L’heure venue, j’ai trouvé mon fantôme ou, pour mieux dire, mes fantômes, car il y en avait deux.
Nous appellerons ce bungalow-là le relais de Katmal; mais cela c’était le côté insignifiant de l’horrible chose.
Quand on a la peau sensible, on n’a pas le droit de dormir dans les bungalows de relais: on doit prendre femme.
Le bungalow de Katmal était vieux, moisi, laissé à l’abandon. Le sol était de briques usées, les murs sales et les fenêtres presque noires de poussière.

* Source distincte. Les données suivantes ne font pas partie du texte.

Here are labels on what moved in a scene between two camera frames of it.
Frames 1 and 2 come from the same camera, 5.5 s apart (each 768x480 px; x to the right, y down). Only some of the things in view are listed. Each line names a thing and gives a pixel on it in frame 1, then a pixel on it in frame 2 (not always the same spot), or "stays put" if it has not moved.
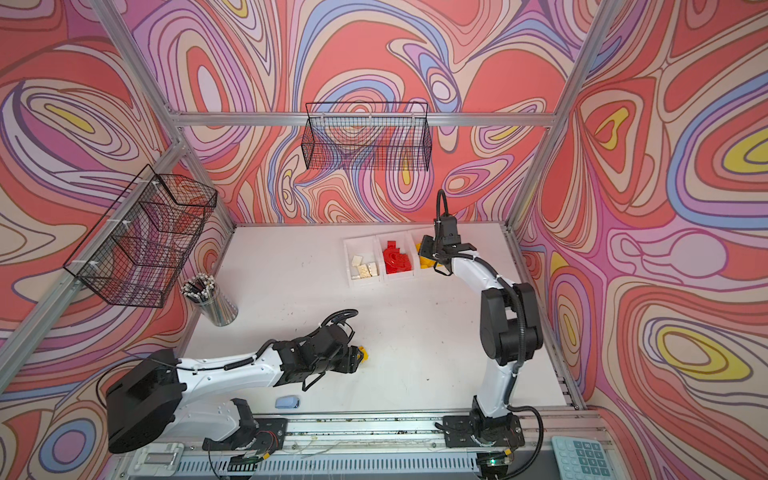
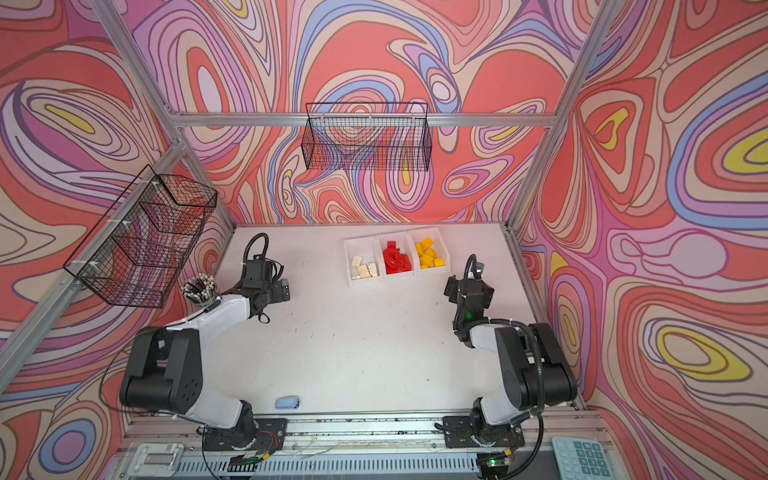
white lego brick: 364,271 stays put
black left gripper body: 345,362 to 273,292
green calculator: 579,459 stays put
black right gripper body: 430,247 to 453,286
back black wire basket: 368,136 stays put
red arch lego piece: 394,261 stays put

Il était situé sur un chemin de traverse très fréquenté par les sous-commissaires auxiliaires indigènes de tout genre, depuis l’administration des Finances jusqu’à celle des Forêts, mais les vrais sahibs étaient rares.
Le Khansamah, que la vieillesse avait presque ployé en deux, l’avouait.
Quand j’arrivai, le temps s’était mis, dans la région, à la pluie capricieuse et irrégulière, avec accompagnement constant de vent, dont chaque rafale faisait un bruit d’ossements desséchés dans les raides palmiers arack qui se dressaient au dehors.
Le Khansamah perdit complètement la tête à mon arrivée.
Il avait été jadis au service d’un sahib. Il me nomma un homme bien connu, qui avait été enterré plus d’un quart de siècle auparavant, et me montra une photographie sur cuivre qui représentait cet homme à l’époque préhistorique de sa jeunesse.